Release Rates and Complications for Birds of Prey with Antebrachial Fractures

Authors: Claire Vergneau-Grosset, Amy S. Kapatkin, Joanne Paul-Murphy, David Sanchez-Migallon Guzman, Michelle G. Hawkins

From the Service de Médecine Zoologique, Université de Montréal, 3200 rue Sicotte, Saint-Hyacinthe, QC J2S2M2, Canada (Vergneau-Grosset); and the Departments of Surgical and Radiological Sciences (Kapatkin) and Medicine and Epidemiology (Paul-Murphy, Guzman, Hawkins), School of Veterinary Medicine, One Shields Ave, University of California, Davis, Davis, CA 95616, USA.

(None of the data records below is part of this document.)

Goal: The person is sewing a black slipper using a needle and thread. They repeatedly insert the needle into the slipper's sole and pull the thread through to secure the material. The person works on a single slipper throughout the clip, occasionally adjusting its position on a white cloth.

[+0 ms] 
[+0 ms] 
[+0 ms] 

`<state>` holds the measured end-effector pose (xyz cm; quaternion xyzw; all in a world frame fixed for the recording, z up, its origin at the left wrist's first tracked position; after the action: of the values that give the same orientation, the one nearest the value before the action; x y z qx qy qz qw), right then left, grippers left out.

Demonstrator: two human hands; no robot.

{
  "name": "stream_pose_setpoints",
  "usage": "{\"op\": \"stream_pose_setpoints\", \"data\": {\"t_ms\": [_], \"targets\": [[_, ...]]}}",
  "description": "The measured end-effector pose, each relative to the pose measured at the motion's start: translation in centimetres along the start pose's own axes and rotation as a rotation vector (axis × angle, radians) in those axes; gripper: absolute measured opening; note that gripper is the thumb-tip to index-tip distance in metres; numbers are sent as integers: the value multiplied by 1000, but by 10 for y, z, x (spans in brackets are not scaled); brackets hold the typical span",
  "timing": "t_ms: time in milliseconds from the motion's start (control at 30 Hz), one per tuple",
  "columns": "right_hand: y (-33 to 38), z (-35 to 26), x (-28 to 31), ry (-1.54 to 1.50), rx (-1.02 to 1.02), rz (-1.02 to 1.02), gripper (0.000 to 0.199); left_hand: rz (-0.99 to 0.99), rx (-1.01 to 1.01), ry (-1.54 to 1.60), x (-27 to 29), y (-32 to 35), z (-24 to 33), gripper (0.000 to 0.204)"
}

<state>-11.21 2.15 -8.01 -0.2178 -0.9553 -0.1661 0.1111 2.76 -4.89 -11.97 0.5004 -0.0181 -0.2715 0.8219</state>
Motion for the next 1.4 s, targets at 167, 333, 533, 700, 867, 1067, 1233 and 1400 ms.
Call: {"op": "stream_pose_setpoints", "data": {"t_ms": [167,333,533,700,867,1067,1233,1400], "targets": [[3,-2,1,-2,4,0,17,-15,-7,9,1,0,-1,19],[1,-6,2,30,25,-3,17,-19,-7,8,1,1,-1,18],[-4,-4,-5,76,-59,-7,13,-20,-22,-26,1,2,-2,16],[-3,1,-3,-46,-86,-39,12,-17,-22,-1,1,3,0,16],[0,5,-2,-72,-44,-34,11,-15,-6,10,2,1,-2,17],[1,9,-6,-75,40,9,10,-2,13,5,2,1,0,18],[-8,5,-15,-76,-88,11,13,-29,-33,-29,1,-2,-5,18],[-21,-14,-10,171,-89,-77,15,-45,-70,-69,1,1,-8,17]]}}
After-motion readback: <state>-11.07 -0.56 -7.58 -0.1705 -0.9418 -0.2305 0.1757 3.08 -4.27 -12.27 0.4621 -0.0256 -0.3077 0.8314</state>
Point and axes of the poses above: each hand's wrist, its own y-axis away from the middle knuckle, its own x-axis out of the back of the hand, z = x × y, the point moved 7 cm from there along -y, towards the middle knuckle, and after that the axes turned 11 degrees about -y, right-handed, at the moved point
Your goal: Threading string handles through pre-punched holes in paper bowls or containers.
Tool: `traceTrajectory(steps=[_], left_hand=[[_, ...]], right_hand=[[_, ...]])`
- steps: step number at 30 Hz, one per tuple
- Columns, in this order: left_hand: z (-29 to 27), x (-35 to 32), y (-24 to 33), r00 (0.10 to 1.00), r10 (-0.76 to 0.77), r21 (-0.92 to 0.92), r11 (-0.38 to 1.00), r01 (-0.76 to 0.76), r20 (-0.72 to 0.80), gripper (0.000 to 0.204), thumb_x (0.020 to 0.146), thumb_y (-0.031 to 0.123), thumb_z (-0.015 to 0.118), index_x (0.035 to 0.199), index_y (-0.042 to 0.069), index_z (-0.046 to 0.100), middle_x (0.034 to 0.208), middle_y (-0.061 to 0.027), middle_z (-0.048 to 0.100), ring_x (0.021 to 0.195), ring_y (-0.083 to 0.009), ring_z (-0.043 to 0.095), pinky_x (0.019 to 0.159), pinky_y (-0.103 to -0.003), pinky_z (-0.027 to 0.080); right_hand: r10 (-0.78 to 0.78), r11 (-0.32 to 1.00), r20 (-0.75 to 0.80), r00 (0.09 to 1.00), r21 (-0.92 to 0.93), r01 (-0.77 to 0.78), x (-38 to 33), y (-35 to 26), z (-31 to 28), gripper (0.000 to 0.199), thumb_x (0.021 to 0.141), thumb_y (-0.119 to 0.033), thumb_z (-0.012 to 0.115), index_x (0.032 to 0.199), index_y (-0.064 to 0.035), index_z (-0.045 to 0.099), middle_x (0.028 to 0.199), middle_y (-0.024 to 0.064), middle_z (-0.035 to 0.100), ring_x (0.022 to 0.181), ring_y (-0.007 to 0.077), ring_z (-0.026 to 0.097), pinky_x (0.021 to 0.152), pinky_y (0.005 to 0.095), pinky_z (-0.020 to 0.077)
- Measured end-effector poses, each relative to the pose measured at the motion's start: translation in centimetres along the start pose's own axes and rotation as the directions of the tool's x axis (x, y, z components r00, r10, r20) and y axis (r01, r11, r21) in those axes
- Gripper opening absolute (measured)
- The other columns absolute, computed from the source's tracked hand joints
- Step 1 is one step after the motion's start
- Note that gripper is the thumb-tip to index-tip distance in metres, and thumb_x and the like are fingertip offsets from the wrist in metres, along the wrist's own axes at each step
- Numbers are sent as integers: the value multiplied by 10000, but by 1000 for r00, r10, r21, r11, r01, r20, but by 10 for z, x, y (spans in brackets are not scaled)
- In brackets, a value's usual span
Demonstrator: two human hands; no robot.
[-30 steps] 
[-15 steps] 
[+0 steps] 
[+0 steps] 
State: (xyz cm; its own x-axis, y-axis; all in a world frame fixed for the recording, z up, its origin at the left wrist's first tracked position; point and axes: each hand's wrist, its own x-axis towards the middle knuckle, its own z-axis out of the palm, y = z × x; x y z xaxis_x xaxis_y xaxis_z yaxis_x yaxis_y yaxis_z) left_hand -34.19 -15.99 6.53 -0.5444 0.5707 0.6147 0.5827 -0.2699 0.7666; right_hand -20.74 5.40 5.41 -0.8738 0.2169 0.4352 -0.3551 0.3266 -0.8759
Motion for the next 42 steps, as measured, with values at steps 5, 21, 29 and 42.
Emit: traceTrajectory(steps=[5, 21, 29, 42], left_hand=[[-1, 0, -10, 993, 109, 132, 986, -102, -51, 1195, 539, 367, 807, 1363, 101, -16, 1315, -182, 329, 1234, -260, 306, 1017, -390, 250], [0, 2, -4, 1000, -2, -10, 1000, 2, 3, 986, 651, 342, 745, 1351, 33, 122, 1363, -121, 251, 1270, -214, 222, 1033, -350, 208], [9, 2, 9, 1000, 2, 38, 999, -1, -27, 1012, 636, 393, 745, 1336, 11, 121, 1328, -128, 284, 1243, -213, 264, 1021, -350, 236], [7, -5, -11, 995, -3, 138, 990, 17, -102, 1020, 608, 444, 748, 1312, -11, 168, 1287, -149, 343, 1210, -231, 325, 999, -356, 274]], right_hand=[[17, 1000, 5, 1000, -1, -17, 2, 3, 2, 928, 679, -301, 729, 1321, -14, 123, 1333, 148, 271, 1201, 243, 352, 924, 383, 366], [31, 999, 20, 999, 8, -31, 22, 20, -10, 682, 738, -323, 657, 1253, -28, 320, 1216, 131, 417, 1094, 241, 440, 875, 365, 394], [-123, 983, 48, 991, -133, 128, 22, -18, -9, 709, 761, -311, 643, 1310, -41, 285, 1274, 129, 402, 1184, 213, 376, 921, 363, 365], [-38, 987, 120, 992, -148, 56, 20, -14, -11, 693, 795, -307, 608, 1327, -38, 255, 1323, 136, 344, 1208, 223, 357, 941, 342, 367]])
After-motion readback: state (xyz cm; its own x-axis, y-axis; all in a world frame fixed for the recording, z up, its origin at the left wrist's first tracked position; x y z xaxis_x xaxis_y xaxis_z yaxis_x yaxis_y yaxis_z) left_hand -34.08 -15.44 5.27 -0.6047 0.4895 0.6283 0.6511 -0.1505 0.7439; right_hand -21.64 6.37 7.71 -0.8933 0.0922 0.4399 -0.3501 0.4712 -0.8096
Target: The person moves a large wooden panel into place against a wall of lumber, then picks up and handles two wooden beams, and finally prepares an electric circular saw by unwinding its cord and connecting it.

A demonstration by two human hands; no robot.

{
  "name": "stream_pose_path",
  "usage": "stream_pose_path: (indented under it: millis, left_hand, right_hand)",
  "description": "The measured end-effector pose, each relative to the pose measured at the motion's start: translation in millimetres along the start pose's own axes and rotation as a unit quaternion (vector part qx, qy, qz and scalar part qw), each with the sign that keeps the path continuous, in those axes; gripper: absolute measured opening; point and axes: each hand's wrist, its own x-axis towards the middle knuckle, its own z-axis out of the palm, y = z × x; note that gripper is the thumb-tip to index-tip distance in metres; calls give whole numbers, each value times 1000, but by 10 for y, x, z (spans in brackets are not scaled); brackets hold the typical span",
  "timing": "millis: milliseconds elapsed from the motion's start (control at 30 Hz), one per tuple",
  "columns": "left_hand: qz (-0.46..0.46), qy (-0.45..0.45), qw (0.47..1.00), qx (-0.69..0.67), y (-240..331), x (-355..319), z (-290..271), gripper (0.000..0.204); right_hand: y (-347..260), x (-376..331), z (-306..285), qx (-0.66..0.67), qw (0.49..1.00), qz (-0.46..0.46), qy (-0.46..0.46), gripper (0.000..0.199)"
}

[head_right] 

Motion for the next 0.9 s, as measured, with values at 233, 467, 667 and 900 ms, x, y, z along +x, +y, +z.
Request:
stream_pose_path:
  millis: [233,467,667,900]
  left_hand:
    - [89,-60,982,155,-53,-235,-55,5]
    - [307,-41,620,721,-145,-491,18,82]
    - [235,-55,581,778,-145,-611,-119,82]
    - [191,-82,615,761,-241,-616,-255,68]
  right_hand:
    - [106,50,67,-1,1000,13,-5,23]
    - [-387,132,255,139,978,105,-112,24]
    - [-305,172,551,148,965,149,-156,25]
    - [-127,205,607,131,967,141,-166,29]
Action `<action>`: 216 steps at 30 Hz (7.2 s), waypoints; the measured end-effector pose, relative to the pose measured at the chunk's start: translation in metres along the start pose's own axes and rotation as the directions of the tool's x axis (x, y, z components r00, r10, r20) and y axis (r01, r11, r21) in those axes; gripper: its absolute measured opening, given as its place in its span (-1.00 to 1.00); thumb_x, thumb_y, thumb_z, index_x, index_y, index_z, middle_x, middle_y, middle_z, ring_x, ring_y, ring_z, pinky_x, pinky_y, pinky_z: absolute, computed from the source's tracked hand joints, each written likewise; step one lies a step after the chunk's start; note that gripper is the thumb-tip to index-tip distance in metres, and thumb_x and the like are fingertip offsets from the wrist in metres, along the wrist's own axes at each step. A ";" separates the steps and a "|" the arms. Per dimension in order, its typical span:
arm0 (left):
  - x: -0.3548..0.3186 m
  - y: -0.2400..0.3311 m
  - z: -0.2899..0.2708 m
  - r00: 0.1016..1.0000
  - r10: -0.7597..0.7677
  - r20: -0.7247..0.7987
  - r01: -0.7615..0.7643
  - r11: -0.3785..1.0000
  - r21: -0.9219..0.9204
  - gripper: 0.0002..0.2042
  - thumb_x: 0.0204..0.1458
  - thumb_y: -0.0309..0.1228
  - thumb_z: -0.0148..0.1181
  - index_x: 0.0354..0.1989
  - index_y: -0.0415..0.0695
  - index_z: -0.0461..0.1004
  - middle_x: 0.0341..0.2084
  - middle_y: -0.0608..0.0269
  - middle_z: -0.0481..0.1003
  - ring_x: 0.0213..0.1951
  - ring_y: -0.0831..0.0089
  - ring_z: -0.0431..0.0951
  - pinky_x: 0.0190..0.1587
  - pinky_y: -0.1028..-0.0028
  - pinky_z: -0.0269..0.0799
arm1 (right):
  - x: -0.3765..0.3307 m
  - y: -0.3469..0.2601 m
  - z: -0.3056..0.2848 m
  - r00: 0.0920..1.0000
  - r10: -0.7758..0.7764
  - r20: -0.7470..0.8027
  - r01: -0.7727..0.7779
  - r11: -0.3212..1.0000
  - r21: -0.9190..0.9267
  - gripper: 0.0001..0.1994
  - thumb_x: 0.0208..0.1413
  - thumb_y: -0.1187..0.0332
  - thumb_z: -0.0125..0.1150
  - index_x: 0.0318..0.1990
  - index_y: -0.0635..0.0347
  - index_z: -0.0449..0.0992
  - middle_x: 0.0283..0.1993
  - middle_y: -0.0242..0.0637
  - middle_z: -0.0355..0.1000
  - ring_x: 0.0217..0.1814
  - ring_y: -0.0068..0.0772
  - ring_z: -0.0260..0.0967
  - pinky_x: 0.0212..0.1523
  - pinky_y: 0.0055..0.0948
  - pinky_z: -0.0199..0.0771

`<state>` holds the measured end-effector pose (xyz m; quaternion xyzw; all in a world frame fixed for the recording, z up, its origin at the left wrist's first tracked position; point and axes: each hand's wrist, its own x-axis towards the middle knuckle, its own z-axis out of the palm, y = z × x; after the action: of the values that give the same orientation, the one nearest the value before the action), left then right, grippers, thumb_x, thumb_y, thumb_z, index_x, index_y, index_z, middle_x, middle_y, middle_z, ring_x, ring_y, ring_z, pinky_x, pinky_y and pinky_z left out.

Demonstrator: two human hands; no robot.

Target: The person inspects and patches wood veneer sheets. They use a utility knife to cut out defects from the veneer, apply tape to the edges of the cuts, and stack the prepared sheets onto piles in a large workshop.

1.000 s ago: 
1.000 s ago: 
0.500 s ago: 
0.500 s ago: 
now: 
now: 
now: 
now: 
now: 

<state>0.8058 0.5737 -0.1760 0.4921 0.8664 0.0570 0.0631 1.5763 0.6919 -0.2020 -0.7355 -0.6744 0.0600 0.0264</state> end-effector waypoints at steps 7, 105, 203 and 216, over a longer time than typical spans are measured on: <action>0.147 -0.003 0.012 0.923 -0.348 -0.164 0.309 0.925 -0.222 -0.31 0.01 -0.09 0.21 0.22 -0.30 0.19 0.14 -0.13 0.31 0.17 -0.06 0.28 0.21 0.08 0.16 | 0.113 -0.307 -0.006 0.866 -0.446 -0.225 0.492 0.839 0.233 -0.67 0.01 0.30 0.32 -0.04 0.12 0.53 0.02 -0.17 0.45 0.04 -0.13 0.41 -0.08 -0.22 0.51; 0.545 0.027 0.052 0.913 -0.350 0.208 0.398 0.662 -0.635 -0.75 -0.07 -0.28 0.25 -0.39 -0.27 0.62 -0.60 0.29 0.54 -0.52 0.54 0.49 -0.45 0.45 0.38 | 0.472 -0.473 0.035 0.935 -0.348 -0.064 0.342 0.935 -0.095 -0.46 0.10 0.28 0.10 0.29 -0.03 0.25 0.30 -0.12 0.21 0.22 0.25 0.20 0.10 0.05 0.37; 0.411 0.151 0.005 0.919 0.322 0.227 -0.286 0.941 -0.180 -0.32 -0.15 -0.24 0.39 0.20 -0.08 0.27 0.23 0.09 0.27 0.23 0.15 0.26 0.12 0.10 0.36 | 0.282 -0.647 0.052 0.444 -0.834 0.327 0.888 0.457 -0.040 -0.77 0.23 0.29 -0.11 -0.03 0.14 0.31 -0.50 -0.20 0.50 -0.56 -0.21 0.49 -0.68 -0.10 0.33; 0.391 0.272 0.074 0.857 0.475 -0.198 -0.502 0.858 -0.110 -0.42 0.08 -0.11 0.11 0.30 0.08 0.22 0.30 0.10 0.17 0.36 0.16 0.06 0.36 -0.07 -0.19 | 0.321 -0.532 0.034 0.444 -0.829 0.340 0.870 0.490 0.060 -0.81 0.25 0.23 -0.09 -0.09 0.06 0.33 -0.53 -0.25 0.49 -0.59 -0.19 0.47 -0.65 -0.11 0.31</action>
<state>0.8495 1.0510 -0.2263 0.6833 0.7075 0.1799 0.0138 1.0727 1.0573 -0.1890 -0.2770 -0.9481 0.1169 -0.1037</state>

We have completed a retrospective case series including 253 free-ranging birds of prey admitted to the CA Raptor Center to describe the treatment and outcome of fractures of the forearm of the wing. Medical records from birds of prey belonging to 21 species admitted with these fractures between 1989 and 2015 were reviewed. Species distribution on admission, treatment, outcome and complications were described by fracture category and species. Among birds presented with the ulnar bone fractured only, those with a closed fracture (bone does not penetrate the skin) were significantly more likely to be released than birds with open (bone does penetrate the skin) fractures. In addition, birds presented with a fracture of the middle of the ulna were significantly more likely to be released than birds presented with a single fracture of the upper third of the ulna.


journal of avian medicine and surgery coverJournal Article Review

Monday, February 3, 2020  

Review of: Release Rates and Complications for Birds of Prey with Antebrachial Fractures at a Veterinary Teaching Hospital

Review By: Rae Porter-Blackwell, DVM, Arizona Exotic Animal Hospital

J. of Avian Medicine and Surgery, 33(4):388-397 (Dec 2019)

Traumatic injuries are one of the most common reasons birds of prey are admitted to wildlife rehabilitation centers. For a bird to be releasable, it must return to normal function. Fractures in birds of prey can be both medically managed with splinting or surgically managed. Choosing a method of management depends on the facility's resources and access to medical care. Fracture location and type can significantly affect the prognosis and chances for a successful release. This paper is a retrospective study from the University of California, Davis and the California Raptor Center that investigated the success and complication rates for antebrachial fractures.

The data from this study were pulled from medical records between 1989 and 2015 and included 253 birds of prey. Fractures were defined by the bones affected, location of the fracture(s), duration of injury, and if the skin was broken. Illnesses or traumas associated (such as a wound with the fracture) and not associated (such as eye trauma) with a fracture were also recorded. The method of fixation was recorded for each bird and included intramedullary pinning, external fixators, bone plating, and splinting. The paper did not include birds that were euthanized due to an assumed poor prognosis or birds with unknown outcomes. Outcomes of birds included in the study were recorded to indicate unsuccessful vs successful.

The majority of the birds included in the study were managed with non-surgical methods of bandaging and cage rest. This paper found that 59% of birds treated medically and 44% of birds treated surgically were successfully released. The study investigated trends in preferred techniques used through time and found greatly varying preferences each year with no overall trend. Additionally, there was no increase in surgical success rate between years despite advances in surgical techniques. Unsuccessful outcomes included non-releasable birds, post-anesthetic complications, complications related to the treatment method, and complications unrelated to the trauma. Interestingly, this paper showed that ulnar fractures were significantly more likely to lead to a successful outcome, especially if it was a middle third fracture when compared to ulnar and radial fractures.